[Records excerpted from a collection]
*-*-*
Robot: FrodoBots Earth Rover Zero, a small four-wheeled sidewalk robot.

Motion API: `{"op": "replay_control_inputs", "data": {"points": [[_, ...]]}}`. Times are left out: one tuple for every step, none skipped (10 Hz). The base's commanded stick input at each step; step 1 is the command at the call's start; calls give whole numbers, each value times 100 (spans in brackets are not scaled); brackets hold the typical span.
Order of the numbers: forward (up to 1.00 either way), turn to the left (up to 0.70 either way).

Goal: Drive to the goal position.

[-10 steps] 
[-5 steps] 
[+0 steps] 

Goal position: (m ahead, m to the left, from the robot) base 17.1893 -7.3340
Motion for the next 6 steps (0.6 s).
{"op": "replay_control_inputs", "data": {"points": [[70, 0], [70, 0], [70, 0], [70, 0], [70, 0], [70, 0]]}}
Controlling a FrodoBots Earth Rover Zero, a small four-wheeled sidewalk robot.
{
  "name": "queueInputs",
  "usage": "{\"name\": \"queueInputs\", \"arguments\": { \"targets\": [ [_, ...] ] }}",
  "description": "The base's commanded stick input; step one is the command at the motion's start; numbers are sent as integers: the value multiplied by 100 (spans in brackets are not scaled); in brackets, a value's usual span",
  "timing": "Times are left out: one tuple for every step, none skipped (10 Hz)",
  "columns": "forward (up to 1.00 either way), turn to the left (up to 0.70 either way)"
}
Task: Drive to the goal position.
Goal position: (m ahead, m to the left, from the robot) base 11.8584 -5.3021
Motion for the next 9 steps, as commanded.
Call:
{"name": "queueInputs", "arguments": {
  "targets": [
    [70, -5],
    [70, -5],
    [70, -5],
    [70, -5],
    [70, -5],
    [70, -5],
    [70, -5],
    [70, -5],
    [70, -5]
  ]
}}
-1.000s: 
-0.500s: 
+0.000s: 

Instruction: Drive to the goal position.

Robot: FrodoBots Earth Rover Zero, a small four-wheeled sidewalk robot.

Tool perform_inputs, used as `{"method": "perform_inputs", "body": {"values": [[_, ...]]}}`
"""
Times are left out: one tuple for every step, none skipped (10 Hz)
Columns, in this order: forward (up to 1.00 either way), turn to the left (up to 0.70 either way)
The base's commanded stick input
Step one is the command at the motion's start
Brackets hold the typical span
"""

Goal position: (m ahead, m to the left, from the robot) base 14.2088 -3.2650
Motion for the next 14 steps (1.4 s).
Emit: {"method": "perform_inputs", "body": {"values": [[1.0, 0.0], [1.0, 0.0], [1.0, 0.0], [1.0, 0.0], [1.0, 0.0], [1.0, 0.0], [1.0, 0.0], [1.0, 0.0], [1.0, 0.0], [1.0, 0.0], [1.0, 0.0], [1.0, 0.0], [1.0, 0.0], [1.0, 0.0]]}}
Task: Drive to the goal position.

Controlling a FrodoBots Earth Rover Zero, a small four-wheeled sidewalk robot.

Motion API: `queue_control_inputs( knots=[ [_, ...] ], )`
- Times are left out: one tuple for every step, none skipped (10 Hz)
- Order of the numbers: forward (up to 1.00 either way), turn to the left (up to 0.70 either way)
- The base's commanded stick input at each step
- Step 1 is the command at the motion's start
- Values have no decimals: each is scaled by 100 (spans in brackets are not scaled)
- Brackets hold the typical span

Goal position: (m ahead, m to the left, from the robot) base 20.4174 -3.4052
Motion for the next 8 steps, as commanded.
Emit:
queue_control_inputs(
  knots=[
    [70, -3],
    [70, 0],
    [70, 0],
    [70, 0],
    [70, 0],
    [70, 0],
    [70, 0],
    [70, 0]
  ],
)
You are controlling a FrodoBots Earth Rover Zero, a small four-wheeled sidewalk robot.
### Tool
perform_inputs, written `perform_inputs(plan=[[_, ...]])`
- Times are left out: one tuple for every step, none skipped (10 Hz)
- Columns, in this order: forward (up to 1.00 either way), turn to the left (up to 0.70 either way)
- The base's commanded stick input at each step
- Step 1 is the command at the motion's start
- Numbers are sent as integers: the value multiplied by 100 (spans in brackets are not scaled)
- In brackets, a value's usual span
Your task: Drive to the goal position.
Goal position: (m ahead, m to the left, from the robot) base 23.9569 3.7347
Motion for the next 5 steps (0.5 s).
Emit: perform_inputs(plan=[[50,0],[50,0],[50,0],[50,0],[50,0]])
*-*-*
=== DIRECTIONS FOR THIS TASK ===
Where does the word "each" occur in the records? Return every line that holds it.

=== EXERCISE RESULT ===
Motion API: `{"op": "replay_control_inputs", "data": {"points": [[_, ...]]}}`. Times are left out: one tuple for every step, none skipped (10 Hz). The base's commanded stick input at each step; step 1 is the command at the call's start; calls give whole numbers, each value times 100 (spans in brackets are not scaled); brackets hold the typical span.
- The base's commanded stick input at each step
- Values have no decimals: each is scaled by 100 (spans in brackets are not scaled)
- The base's commanded stick input at each step

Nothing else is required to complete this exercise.